= Peter Goodhand =

Peter Goodhand is a senior executive and board member in the health research advancement community.

==Career==
Starting in the UK in 1980 and moving to North America in 1986, Goodhand had a 20-year career in the global medical technology industry, including international leadership roles with American Cyanamid and Johnson & Johnson.

From 2000 to 2003 he served as the board chair and president of the Canadian Medical Device Technology Association (MEDEC) and presented MEDEC's submission to the Senate Standing Committee on Science and Technology in October 2001.

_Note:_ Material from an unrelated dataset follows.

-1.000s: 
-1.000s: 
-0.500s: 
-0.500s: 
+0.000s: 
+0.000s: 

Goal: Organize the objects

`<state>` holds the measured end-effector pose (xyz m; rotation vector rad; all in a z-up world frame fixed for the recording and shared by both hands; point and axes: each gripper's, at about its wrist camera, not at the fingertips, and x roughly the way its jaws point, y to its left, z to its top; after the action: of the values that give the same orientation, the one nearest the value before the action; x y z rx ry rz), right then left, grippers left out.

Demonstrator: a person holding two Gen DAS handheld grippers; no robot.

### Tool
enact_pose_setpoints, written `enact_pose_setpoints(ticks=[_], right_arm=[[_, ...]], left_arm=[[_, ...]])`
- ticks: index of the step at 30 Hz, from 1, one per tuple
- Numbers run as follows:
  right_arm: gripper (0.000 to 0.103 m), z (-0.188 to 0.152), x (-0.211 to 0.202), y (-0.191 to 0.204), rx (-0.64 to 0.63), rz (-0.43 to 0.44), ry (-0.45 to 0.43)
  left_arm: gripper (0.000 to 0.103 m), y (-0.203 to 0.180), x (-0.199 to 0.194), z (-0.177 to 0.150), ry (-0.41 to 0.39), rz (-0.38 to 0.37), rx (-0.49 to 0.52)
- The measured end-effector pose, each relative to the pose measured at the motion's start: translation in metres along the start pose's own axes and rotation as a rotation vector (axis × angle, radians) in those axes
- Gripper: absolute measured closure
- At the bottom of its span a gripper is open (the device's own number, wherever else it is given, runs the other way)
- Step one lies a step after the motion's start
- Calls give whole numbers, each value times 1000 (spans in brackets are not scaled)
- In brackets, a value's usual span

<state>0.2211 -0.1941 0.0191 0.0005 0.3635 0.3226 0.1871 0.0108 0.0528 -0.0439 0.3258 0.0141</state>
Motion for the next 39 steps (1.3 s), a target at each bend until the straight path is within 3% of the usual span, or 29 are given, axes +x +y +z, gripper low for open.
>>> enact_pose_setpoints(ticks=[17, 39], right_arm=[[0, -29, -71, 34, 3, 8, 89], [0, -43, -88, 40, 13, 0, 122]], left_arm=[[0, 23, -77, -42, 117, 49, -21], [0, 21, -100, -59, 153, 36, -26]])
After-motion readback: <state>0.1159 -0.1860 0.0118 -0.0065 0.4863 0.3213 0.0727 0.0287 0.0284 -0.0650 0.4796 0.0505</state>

In 2003 he became the founding managing director of the Health Technology Exchange (HTX) and the chairman of the board in 2004.

In 2004 he joined the Ontario Division of the Canadian Cancer Society as its CEO and in 2009 became the national president and CEO.

In 2009 he chaired the Government of Canada’s Expert working group on the future of medical isotope production, and in September 2011 was a member of the Canadian delegation to the first UN High Level Meeting on non-communicable diseases.

From 2012 to 2013 Goodhand played a key role in the creation of a global alliance to accelerate progress in genomic research and medicine and in 2014 became the founding executive director of the Global Alliance for Genomics and Health (GA4GH).

As a volunteer he is currently chair of the board HTX; chair of the steering committee of the Occupational Cancer Research Center; Chair of the industry advisory committee and board member of the AGE-WELL National Centre of Excellence; Board Member, MaRS EXCITE (Excellence in Clinical Innovation and Technology Evaluation); and a member of the Scientific and Medical Advisory board of Global Genes - Allies in Rare Disease.

== Awards ==
2006, The Heather Crowe Award from the Ontario Government for leadership in advocacy in tobacco control.

2014, The Champions of Hope Award from Global Genes.

2015, The Outstanding Canadian Distinction Award from the Health Charities Coalition of Canada.